For some reason this discussion has reminded me of a "Far Side" cartoon. A chicken is shown standing at the curb of a wide road looking at a large billboard on the other side. On the billboard are the words, "Does there have to be a reason?"

I think I thought of this cartoon because I believe the process of trying to interpret what writers meant in certain stories, or with certain words, can be an exercise in chasing something that the author didn't even know was there. This thought will not, however, stop my attempts to fathom the meaning of tales that grab my attention. I enjoy the exchange of views regarding different interpretations of the same story.

27alaudacorax
Nov 14, 2012, 7:05 am

#26 - I think I thought of this cartoon because I believe the process of trying to interpret what writers meant in certain stories, or with certain words, can be an exercise in chasing something that the author didn't even know was there.

I quite agree with that. It's always in the back of my mind, to the extent that sometimes in these threads I'm posting almost tongue-in-cheek. But, at the same time, I'm sure that the exercise, habitually carried out, has trained me to read 'better', as it were; so that I'm not only more sensitive to what subtleties might really be there, but also extract more enjoyment from a particular work.

28pgmcc
Modifié : Sep 28, 2018, 11:13 am

#27

Unfortunately I am not always free to keep up with reading the material the group has identified and I only get to post sporadically. However, I do stalk occasionally and I find the discussions very interesting. I have discovered many stories and new authors through LT threads and, mostly due to Veilofisis, I am making the time to read some things that have been on my shelves for years and I've never gotten round to them, as well as getting back to some old friends like "The Cask of..." and "The Pit and the Pendulum". (Thank you, Veil!)

This pursuit of literary phantom meaning is very rewarding and great fun.

Apologies if I have mentioned this before, but I once heard a radio interview in which Samual Beckett's nephew was being asked about his late uncle's work. The nephew was the custodian of Beckett's works at the time.

The interviewer asked what Beckett thought of all the accademic work carried out on his writing and in particular what did Beckett think about the underlying themes and symbolism that this research had thrown up. The nephew said that Beckett was highly bemused when he heard what accademics were saying about his work and was amazed at some of the things they found in his work. Apparently his view was that he hadn't put these things in and that he thought he had just told a story.

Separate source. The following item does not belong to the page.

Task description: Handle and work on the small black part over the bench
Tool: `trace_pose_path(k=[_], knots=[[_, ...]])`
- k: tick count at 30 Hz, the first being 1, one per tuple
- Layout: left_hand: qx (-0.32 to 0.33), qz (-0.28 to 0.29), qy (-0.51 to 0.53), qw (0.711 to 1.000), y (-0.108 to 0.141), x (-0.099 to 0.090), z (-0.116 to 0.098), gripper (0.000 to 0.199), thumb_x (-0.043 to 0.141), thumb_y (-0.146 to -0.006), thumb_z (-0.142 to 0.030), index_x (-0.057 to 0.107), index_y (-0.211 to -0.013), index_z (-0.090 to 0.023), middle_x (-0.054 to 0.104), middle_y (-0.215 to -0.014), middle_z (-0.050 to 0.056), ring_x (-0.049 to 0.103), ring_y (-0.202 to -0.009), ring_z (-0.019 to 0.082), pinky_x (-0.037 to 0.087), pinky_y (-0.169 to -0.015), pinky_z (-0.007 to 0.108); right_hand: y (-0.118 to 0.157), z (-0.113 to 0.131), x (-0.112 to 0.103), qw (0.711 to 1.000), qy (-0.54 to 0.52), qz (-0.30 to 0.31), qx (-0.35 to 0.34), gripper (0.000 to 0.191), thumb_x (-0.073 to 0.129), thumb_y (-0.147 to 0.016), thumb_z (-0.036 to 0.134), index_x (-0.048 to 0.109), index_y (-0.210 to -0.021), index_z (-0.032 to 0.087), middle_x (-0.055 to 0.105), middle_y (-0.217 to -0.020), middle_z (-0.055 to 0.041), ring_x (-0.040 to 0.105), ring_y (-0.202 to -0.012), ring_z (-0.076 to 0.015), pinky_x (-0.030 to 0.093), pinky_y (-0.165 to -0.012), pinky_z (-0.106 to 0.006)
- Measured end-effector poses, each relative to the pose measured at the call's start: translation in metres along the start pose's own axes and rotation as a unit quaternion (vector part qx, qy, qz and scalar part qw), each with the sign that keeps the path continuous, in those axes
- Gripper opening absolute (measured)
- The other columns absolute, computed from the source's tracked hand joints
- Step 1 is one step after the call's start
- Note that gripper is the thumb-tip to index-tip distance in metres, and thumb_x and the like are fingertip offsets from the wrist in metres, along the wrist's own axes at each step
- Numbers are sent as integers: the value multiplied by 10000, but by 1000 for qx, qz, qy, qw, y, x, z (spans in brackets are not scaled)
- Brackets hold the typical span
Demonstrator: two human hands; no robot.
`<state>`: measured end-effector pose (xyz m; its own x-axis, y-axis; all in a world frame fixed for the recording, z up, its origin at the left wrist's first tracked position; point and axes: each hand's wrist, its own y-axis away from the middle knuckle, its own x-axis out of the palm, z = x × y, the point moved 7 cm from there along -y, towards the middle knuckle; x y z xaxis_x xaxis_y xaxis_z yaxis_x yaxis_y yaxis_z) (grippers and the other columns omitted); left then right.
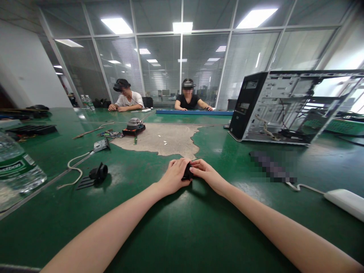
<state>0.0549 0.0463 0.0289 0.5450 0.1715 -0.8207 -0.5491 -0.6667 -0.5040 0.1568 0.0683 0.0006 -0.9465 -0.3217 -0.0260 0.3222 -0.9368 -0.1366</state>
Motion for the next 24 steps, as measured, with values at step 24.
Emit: trace_pose_path(k=[24], knots=[[6, -5, -7, 1000, 0, 1, 0, 515, 576, -659, -210, 315, -1103, -213, 456, -1108, 61, 419, -1044, 216, 272, -892, 372, 3, 7, 4, 998, -2, 60, -9, 360, 689, -606, 275, 476, -891, 216, 578, -835, 4, 538, -830, -147, 411, -769, -324]])
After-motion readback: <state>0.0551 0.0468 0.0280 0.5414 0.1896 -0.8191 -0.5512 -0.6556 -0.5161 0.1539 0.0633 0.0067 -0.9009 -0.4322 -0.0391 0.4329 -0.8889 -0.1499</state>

I would suggest Beckett was having an element of fun with a response like that. (Oops! There I go again.)

29Bookmarque
Modifié : Nov 14, 2012, 9:43 am

Didn't Stephen King say something like 'sometimes they're just stories'? I agree about looking for meaning and manufacturing it when the author didn't explicitly come out with it. Sometimes a story is just a story and therein lies its power. They hook our imaginations like almost nothing else. They engage our sense of reason, too, and we have to fight our disbelief and put it in its place when it comes to a story. We're programmed to find patterns, reasons and a sense of order and so we try to project this onto even the lightest flight of fancy. Or in Poe's case, the darkest.

30housefulofpaper
Nov 14, 2012, 5:47 pm

It's difficult for me not to believe that Poe was driven in some way to keep revisiting certain themes in his stories, especially given the details of his biography (mother dead before he was two years old, abandoned by his father, eventually disowned by his foster-father, married to a (very) young wife dying of TB, etc.). At the same time, I wouldn't want to suggest either that it was either on the one hand wholly unconscious, or on the other a cold-blooded and detached reworking of his own history.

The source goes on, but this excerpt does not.